Berdasarkan dari penelitian ini maka penulis mencoba memberikan solusi menyeluruh yang terkait dengan strategi kebijakan pengelolaan sumber daya ikan di Perairan Gorontalo dengan menyarankan beberapa hal yaitu :

(1) Perlu ada penentuan alokasi optimal armada perikanan tangkap di perairan Gorontalo dengan mengedepankan aspek kelestarian dan keberlanjutan sumberdaya.

(2) Perlu ada peningkatan pemanfaatan sumberdaya ikan pada wilayah perairan yang lebih potensial dan melakukan rasionalisasi upaya tangkap pada perairan padat tangkap; peningkatan pengelolaan dan pemanfaatan data serta informasi sumberdaya perikanan tangkap untuk mendukung perencanaan program dan pengendalian kegiatan perikanan tangkap.

(3) Perlu adanya pengembangan sumberdaya ikan yang lebih mencakup pada perairan lebih luas dengan menggalakan pemanfaatan perikanan offshore dan high sea fishing dengan menggunakan metode dan alat tangkap yang sesuai dengan kondisi perairan di Gorontalo.
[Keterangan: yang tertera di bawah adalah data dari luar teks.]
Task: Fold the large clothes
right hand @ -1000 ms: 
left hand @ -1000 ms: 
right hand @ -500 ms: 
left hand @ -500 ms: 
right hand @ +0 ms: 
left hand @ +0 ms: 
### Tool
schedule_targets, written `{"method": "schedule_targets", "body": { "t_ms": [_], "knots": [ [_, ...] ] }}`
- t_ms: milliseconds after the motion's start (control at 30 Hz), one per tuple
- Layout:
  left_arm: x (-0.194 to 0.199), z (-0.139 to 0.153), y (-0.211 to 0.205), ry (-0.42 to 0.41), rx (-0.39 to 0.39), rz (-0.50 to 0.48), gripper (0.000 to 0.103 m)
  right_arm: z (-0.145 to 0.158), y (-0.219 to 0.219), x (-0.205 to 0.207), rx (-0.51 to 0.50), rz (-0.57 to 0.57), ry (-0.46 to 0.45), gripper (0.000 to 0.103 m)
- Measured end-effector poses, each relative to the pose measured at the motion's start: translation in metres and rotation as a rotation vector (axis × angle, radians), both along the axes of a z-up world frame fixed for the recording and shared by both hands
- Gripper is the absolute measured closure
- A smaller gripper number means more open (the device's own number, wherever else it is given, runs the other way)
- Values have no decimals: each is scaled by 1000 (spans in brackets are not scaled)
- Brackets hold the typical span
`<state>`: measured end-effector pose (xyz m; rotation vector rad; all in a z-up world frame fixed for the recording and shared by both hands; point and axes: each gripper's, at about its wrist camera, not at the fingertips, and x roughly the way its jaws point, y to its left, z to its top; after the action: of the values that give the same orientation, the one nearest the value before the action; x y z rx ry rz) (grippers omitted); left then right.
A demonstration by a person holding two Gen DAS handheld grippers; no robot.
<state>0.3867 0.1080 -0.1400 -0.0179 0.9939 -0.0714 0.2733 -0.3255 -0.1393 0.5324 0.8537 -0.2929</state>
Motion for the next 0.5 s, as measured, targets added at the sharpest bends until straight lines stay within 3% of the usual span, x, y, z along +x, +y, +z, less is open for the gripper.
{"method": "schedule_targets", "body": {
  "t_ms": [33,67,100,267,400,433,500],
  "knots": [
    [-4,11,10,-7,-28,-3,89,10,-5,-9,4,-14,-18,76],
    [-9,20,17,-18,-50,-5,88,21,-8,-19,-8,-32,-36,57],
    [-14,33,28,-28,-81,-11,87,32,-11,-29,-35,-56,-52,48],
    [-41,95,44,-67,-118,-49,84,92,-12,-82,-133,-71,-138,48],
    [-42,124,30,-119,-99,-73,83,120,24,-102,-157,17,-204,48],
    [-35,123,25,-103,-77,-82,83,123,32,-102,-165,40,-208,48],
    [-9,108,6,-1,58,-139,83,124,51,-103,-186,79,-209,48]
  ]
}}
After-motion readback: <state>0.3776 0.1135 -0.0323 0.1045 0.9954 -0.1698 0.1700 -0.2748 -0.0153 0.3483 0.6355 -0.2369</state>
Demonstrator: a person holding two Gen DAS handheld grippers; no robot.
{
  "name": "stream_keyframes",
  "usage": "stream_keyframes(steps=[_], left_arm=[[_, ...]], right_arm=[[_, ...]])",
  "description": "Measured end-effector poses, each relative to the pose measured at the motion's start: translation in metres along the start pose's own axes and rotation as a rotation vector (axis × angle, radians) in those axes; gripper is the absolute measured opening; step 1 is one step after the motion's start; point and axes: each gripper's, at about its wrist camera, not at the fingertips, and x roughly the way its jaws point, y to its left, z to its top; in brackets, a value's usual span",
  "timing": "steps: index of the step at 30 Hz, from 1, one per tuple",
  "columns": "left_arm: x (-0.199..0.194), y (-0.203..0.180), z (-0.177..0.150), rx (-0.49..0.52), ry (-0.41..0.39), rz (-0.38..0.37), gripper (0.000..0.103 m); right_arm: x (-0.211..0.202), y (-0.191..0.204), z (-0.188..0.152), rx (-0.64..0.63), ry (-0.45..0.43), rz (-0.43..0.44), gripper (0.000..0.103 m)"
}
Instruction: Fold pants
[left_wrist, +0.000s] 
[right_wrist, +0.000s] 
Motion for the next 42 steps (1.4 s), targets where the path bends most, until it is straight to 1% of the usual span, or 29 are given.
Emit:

(4) Dibutuhkan adanya jalinan kerjasama antara wilayah yang bertujuan untuk mengintegrasikan pengelolaan sumberdaya ikan dengan saling memberikan informasi dan koordinasi upaya penangkapan dalam hal ini dengan membentuk forum wilayah pengelolaan antara Sulawesi Utara, Sulawesi Selatan, Gorontalo dan Maluku

(5) Diperlukan kebijakan terhadap pengembangan terhadap program budidaya perairan yaitu ikan kerapu, beronang, ikan hias air laut, tambak, dan pemanfaatan potensi perairan tawar seperti pengelolaan danau limboto untuk budidaya ikan air tawar serta mengoptimalkan pengembangan sektor pariwisata bahari sebagai sarana rekreasi baik di pesisir dan perairan danau

(6) Diperlukan kebijakan pemberdayaan sosial ekonomi masyarakat nelayan di Gorontalo yang lebih beroreantasi kepada program penguatan modal usaha perikanan, peningkatan akses untuk penambahan modal awal, teknologi, pasar, manajemen dan informasi serta aset-aset ekonomi produktif yang lain bagi nelayan yang dikenai aturan pengurangan jumlah berdasarkan jumlah alat tangkap yang efisien dan optimal

(2) Untuk penelitian lanjut bahwa varibel yang digunakan pada penelitian ini masih sangat terbatas, terdapat banyak variabel yang dapat digunakan antara lain, variabel aspek teknis dari masing-masing jenis armada kapal. Hal ini terkait dengan solusi jangka panjang melalui regulasi mengenai peningkatan taktik penangkapan, mengontrol penggunaan jumlah lampu sorot dan dimensi sosial (konflik nelayan). Penelitian lanjutan diharapkan dapat menggunakan variabel tersebut dalam aplikasi model sehingga dapat menangkap fenomena secara lebih komprehensif dan representatif.